» What the task requires:
Show each line from the records below in which the word "frame" occurs.

» Entries shown:
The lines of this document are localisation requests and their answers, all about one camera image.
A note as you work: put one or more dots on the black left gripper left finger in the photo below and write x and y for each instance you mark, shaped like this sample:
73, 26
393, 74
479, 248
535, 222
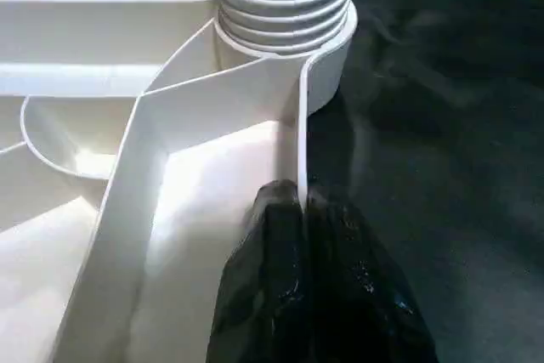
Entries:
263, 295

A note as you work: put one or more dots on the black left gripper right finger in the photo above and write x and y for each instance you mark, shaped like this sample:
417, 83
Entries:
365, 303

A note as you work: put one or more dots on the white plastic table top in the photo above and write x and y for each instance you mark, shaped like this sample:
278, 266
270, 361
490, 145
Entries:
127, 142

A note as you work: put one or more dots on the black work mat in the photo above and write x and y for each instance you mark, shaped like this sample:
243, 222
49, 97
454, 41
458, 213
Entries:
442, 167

--

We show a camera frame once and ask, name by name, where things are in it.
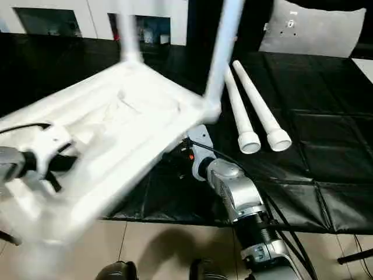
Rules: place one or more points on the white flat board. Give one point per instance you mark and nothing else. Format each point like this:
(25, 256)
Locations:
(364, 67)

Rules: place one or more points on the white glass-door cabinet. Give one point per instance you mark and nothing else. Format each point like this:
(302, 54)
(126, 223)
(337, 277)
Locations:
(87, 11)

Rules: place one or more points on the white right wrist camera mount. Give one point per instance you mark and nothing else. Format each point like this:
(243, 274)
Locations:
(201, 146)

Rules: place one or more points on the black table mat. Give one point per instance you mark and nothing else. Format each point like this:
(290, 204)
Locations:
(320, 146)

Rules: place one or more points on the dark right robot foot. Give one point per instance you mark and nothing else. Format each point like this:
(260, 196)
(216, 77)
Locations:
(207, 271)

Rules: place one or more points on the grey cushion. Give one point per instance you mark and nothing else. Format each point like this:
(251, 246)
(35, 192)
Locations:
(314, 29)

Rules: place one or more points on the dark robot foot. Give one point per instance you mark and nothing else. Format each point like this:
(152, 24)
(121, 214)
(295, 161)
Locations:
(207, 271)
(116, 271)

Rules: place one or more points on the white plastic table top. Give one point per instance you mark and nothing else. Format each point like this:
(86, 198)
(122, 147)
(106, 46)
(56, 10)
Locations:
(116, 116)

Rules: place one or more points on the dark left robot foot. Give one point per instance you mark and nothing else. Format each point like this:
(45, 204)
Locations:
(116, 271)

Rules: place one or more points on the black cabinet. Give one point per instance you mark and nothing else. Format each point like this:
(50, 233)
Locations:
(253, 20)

...

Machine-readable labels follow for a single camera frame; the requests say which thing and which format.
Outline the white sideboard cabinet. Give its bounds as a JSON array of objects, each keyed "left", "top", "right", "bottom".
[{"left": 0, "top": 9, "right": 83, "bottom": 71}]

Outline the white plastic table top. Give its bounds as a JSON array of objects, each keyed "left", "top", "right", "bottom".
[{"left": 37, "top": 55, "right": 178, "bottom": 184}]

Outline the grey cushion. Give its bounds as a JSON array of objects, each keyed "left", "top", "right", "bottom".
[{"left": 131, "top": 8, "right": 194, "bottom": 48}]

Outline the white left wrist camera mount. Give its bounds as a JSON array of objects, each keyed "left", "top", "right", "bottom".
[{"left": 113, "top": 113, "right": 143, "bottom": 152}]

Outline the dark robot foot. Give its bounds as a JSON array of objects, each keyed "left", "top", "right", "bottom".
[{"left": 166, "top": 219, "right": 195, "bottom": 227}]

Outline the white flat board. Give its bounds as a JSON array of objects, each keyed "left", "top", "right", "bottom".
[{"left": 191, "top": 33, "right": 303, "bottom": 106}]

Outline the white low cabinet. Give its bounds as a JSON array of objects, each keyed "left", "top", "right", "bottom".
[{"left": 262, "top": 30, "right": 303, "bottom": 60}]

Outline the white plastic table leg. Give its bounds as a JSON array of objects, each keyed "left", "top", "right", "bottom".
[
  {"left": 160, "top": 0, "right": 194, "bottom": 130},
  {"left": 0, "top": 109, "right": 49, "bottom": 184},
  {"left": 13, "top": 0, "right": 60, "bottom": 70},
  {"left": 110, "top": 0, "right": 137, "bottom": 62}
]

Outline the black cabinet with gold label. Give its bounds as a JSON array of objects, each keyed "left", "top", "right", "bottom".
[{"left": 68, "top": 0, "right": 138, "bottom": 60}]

» Expected output:
We show a camera frame once and ask, name by name, where things are in it.
Machine-readable labels follow for a single camera frame; the requests say which thing and which format.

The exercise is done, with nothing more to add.